CSS Page Layout Strategies
September 13, 2008
If you’ve been struggling with CSS based page layouts (as apposed to using tables) and you’ve been smacking your head against the wall to get things to work … believe me, you’re not the only one!
No, you’re not stupid … CSS for page layout is.
What?! CSS is flawed?
Indeed. CSS for page layout sucks hard because the logic behind CSS page layout is weak at best, and perhaps, even flawed. I can say this with experience in other languages like Java and even VB. Not that I am saying CSS is a programming language.
For web designers used to the craziness of CSS layouts, they would be flabbergasted at how easy creating layouts/views/screens are in VB or even Java when compared to CSS.
What’s the main problem with CSS?
The main problem with CSS (and HTML) is that it was not conceived as a user interface technology. Rather, it was considered and engineered as a document/page technology.
Think about it, we talk about web pages and not web user interfaces.
Despite the original intention of the Web being a bunch of documents, today the Web is largely a bunch of user interfaces. Yes, most web sites these days are much more like a user interface that we see in software than they are simple ‘pages’. So therein lies the core of the problem:
CSS was designed to style pages and not to build user interfaces.
So what has happened?
Well, because web designers realized the advantages of CSS for laying out pages, they figured out how to bend, stretch and sometimes break the very limited CSS technology to create modern web pages.
The problem is that you have a bunch of methods and practices that don’t really make much sense … logically speaking. That’s why when you are new to CSS, it is hard as heck to create many common layouts as compared to doing it in tables.
Think about it, a center aligned liquid layout with three columns is a snap to do with HTML tables. With CSS though, it took the community a long time to figure out how to get this to work.
… It shouldn’t take the efforts of a community to get common layouts to work. That is a sure sign of a broken technology.
Even the CSS nerds know it.
Like most human beings, nerds are loath to admit when they’ve screwed up. So it’s pretty telling when you see the invention of CSS tables. Yes, CSS tables are basically tables created with CSS rather than with HTML.

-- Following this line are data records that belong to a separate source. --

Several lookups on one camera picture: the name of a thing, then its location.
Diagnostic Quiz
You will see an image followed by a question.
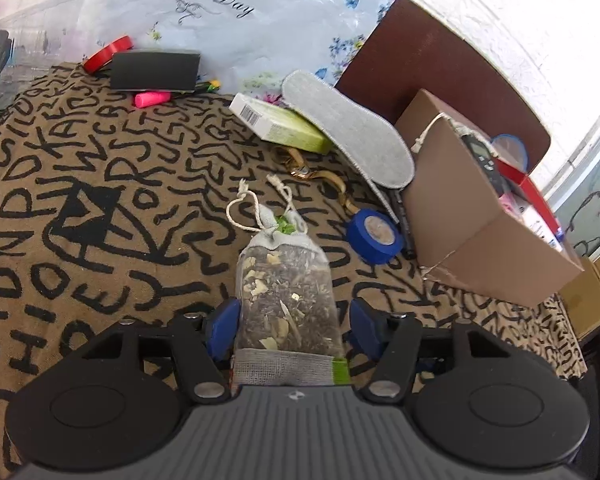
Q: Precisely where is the dried herb sachet bag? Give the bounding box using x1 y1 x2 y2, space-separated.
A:
226 179 351 387

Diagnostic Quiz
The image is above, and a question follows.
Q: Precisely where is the tan strap wristwatch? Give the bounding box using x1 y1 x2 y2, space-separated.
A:
271 146 361 213

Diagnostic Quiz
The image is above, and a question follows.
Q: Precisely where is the black marker pen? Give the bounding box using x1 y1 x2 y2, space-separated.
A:
390 187 417 260

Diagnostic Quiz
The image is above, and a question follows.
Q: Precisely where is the brown cardboard box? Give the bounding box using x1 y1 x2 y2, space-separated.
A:
394 89 586 308

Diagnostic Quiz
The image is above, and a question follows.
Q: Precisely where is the yellow highlighter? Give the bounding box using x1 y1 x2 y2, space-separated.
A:
172 79 222 95

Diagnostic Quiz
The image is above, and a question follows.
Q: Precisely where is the small white packet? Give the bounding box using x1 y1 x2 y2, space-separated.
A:
520 205 565 252

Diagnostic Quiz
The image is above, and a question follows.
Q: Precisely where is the white floral plastic bag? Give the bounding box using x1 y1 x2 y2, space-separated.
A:
10 0 401 111

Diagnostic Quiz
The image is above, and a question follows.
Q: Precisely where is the black digital timer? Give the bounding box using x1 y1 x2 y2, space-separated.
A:
460 132 513 196

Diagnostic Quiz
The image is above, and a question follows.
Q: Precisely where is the green and white carton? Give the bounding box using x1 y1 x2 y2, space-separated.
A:
229 92 333 156

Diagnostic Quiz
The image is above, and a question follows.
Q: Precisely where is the grey felt insole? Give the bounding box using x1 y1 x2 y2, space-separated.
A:
281 71 415 188
330 140 401 223

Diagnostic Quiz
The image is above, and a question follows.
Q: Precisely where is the clear plastic storage box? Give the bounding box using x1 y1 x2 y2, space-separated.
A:
0 0 101 126

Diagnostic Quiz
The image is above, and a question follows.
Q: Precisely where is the red flat case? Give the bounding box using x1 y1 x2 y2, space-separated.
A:
495 157 561 226

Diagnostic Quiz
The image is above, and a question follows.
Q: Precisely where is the small tan cardboard box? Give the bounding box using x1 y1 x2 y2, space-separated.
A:
560 255 600 341

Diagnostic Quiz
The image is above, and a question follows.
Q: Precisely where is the black foam block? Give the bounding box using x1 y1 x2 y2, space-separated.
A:
110 50 202 93

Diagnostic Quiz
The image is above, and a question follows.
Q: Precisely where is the pink highlighter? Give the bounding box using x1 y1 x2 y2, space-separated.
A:
134 90 173 108

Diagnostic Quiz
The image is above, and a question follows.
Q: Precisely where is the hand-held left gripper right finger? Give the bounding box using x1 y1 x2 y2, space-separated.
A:
349 297 518 403

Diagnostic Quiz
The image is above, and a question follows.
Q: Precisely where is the red tape roll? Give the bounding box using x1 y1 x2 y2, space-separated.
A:
82 36 135 75

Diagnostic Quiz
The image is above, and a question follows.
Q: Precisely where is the brown black patterned blanket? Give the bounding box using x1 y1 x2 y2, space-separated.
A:
0 62 586 480

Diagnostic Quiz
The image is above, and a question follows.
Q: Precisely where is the dark brown wooden board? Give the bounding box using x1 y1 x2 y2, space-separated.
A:
334 0 552 176

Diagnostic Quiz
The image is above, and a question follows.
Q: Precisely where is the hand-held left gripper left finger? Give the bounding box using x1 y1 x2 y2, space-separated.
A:
87 299 241 405

CSS nerds finally realized that for user interfaces, you need a grid structure sometimes … tables are essentially grids. Problem is that CSS tables are not YET widely supported in the major browsers.
So why not use HTML tables if they are so easy?
Because you would be missing out on the two big reasons for using CSS for page layout:
- CSS based pages are much easier to update and maintain.
- CSS based pages are much more likely to work any many devices like iPhones, PDA’s, your printer etc…
I want to comment on the touted advantages of CSS. First, most devices today have powerful browsers that can read just about any type of web page (CSS or not) … so you have to question the 2nd argument. You also hear other arguments about why you should use CSS:
- Your pages will be lighter in KB’s.
- Your pages will be forward compatible.
… Both these arguments have proven to be what I said they were years ago: total crap. So forget them.
So if HTML tables should not be used and CSS is crappy for page layout, what is a nerd to do? As always, I try to come to you with real solutions. Check it out …
The Big Two CSS strategies:
- Use templates
- Use IE conditional comments
Since nerds have already gone through the trouble of figuring out the nuances of CSS, you don’t need to reinvent the wheel! Use a template and just build out from there.
If any issues should pop up where Internet Explorer is not working handling/displaying the CSS like FireFox, then just use IE Conditional Comments to solve the problem.